Exercise details: Under this line are the records; write out word for word the part that begins at the line containing "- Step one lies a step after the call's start" and ends at the line containing "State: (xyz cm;", and no more.

Data records:
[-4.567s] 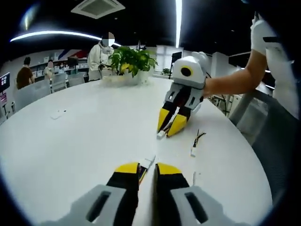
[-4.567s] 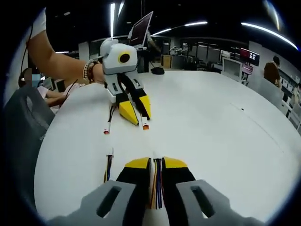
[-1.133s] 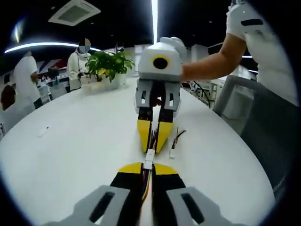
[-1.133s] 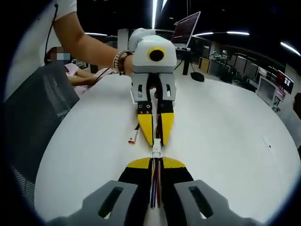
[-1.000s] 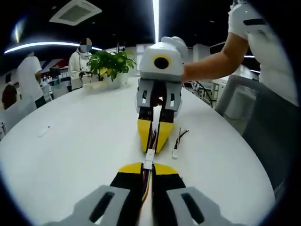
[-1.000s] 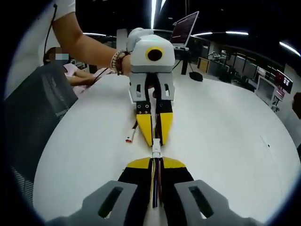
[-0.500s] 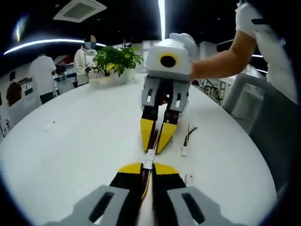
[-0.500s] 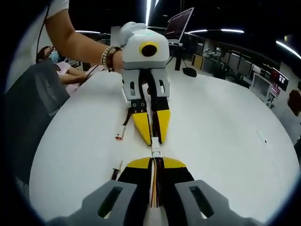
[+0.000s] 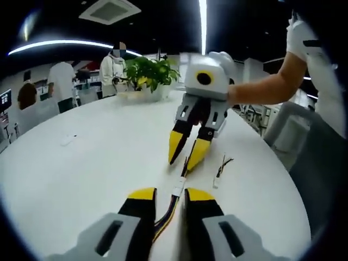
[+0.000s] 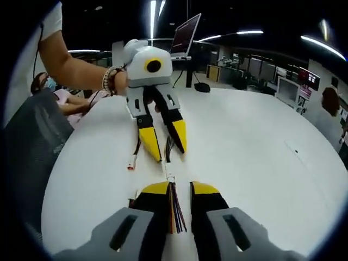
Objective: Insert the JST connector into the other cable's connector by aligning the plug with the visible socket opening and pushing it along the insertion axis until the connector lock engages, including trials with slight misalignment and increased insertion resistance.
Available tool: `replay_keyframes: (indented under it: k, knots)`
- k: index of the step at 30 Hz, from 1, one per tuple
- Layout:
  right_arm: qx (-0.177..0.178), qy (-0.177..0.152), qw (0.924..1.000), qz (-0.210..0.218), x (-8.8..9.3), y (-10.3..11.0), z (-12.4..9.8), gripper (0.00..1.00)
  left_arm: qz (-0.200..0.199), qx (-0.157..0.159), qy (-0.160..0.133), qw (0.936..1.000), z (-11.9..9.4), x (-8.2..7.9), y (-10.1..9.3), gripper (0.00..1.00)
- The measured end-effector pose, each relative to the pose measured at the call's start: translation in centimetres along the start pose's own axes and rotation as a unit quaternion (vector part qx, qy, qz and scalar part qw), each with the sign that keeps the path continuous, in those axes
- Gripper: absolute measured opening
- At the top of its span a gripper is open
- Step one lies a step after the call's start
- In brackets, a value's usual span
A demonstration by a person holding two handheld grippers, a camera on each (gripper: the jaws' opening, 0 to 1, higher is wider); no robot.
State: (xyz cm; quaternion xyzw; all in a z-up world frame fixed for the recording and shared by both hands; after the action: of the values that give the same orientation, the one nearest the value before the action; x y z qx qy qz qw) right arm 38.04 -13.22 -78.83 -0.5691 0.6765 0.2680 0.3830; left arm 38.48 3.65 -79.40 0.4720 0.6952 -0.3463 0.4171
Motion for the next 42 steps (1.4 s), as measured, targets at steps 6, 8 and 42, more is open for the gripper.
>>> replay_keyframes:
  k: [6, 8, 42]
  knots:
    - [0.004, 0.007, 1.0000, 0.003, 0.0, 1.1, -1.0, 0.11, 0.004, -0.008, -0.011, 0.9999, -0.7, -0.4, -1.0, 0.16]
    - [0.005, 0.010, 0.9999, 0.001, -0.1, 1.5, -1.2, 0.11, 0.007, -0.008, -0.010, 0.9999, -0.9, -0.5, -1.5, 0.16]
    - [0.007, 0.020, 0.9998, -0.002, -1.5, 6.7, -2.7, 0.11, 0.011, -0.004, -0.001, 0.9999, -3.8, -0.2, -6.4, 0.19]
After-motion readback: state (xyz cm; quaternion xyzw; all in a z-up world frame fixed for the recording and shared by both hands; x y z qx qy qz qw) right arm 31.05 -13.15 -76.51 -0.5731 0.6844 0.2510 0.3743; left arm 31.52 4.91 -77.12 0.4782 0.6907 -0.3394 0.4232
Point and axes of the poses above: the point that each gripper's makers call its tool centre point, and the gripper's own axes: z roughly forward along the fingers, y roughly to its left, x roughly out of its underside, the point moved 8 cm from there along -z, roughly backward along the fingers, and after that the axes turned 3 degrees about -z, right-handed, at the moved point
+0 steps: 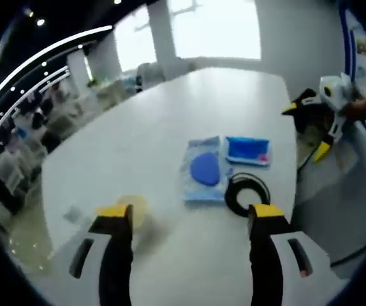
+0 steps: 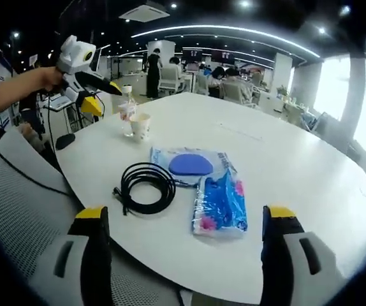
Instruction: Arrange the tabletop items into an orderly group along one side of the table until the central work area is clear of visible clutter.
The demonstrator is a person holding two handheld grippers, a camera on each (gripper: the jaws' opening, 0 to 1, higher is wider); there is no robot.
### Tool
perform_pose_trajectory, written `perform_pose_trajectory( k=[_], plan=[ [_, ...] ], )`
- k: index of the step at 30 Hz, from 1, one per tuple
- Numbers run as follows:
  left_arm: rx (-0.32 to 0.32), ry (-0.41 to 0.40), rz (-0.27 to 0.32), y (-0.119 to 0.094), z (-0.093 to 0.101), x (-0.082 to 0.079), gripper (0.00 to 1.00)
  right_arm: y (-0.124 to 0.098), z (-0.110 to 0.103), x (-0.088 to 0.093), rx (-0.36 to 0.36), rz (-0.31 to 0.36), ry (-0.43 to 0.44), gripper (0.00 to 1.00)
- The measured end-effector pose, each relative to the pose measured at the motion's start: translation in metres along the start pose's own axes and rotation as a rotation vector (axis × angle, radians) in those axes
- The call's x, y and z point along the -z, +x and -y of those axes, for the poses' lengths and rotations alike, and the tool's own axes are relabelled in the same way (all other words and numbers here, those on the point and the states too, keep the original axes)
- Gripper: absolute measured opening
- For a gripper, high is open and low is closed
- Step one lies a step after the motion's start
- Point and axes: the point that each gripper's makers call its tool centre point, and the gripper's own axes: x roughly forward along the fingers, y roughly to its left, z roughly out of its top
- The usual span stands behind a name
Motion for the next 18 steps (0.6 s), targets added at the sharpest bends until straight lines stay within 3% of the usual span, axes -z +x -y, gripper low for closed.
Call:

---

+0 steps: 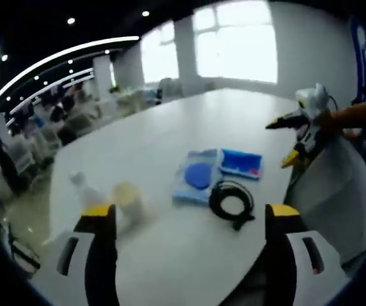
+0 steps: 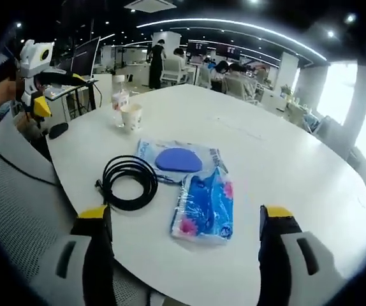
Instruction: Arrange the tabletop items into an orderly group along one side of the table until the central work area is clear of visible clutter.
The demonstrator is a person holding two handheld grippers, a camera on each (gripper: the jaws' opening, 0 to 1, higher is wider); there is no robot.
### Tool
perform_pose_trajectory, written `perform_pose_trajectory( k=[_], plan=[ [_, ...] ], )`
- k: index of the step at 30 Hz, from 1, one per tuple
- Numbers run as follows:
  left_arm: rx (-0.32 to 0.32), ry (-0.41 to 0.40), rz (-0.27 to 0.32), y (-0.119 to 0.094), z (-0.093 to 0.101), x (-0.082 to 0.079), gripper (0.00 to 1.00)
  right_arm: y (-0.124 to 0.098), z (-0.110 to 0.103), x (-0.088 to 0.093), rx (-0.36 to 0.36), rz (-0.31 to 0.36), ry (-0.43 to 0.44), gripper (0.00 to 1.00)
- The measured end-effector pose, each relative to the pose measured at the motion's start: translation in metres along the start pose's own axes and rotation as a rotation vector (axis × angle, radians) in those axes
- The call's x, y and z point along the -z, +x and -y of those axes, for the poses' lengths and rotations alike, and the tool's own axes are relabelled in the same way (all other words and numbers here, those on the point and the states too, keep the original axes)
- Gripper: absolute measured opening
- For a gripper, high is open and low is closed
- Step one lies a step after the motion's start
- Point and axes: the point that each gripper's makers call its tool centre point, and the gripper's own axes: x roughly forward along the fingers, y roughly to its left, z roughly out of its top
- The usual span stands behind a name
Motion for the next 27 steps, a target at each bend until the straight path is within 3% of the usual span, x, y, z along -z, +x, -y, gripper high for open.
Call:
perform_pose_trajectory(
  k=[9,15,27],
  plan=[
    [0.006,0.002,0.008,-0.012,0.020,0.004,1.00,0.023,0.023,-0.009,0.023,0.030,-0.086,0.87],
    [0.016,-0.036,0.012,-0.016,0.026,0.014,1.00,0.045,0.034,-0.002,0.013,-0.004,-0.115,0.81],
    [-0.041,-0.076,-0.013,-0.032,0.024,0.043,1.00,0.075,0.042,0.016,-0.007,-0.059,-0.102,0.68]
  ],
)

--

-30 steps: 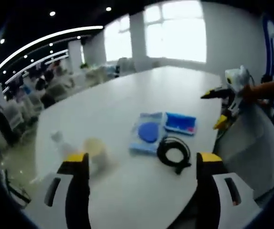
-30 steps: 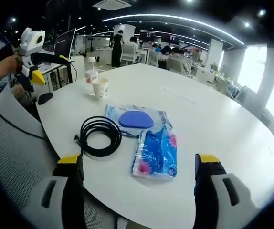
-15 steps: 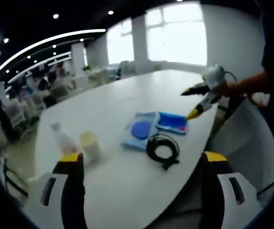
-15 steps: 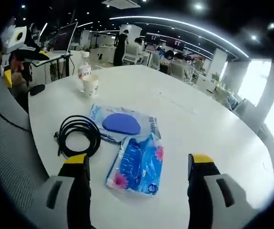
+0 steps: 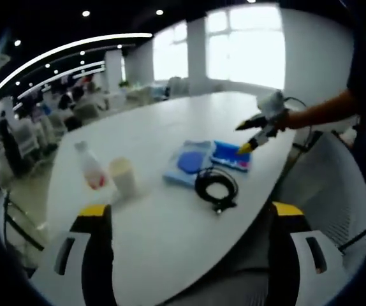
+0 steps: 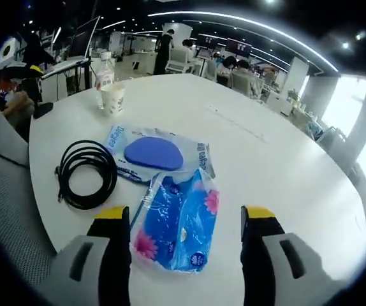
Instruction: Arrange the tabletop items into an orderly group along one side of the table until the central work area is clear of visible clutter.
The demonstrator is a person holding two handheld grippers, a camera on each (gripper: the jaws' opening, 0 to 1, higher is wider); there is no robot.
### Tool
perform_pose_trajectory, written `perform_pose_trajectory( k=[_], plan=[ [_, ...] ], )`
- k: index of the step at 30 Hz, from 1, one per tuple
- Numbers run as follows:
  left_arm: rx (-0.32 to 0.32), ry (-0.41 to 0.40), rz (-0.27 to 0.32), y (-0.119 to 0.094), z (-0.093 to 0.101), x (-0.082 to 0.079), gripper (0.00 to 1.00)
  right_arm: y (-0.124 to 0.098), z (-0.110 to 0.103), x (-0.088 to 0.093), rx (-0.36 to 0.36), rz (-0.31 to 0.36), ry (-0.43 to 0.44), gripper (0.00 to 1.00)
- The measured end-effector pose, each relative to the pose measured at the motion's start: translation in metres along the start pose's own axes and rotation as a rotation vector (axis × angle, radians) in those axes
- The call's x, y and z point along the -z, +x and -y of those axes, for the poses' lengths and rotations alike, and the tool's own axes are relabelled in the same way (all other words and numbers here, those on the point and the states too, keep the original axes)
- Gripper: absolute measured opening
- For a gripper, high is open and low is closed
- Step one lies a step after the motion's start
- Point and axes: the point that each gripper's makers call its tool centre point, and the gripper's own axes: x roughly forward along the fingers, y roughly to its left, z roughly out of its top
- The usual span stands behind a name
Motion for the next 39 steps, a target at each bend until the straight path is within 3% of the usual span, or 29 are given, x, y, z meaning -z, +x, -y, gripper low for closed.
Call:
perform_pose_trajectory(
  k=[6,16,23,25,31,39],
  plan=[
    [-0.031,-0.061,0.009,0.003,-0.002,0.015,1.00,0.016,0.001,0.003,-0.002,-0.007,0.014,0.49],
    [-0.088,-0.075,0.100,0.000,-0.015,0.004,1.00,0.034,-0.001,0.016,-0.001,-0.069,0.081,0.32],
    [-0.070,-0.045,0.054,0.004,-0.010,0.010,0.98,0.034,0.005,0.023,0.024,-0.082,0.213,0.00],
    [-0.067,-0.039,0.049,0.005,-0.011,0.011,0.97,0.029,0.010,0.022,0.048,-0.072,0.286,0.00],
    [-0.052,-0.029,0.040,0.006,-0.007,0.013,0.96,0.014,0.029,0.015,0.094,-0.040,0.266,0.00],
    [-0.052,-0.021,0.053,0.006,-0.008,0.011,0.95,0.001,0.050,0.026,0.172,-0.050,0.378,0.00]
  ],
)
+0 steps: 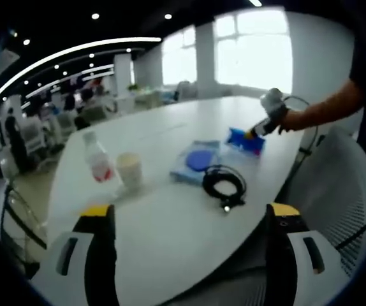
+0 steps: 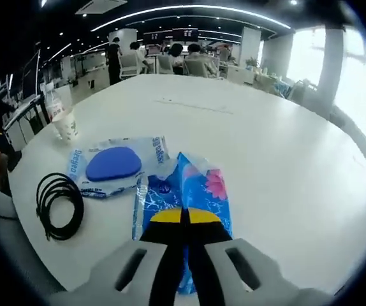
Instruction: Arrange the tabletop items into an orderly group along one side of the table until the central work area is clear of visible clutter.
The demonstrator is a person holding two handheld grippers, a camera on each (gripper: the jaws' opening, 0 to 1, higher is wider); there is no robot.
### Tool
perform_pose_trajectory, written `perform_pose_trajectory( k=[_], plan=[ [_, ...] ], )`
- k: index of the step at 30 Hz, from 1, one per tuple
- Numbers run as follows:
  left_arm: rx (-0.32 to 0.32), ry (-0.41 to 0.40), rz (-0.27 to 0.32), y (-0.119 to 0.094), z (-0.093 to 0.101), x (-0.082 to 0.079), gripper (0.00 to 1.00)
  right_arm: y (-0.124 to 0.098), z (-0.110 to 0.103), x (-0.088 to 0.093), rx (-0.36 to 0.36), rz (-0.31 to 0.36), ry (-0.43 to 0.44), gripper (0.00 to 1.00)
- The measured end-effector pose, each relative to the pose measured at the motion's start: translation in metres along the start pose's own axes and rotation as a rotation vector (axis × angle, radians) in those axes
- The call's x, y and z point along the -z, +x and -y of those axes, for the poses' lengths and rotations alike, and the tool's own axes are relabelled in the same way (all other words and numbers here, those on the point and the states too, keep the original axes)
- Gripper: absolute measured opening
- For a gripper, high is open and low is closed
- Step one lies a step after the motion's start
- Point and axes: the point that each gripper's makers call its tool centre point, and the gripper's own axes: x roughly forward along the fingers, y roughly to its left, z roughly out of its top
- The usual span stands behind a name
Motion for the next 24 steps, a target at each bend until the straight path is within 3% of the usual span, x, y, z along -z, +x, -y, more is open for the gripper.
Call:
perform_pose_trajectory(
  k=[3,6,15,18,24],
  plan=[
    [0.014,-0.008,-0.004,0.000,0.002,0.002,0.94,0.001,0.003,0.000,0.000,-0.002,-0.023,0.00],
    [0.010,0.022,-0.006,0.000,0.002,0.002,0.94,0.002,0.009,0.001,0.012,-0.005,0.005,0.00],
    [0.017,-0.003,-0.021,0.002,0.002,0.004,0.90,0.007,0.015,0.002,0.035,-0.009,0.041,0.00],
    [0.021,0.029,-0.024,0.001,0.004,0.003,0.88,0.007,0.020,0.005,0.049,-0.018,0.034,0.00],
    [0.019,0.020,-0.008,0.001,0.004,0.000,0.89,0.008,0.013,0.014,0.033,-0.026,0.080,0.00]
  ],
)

Written response:
- Step one lies a step after the call's start
- In brackets, a value's usual span
A demonstration by a person holding two handheld grippers, a camera on each (gripper: the jaws' opening, 0 to 1, higher is wider); no robot.
State: (xyz cm; quaternion xyzw; all in a z-up world frame fixed for the recording and shared by both hands; after the action: of the values that give the same orientation, the one nearest the value before the action; x y z qx qy qz qw) right arm 38.04 -13.22 -78.83 -0.5691 0.6765 0.2680 0.3830; left arm 38.48 3.65 -79.40 0.4720 0.6952 -0.3463 0.4171

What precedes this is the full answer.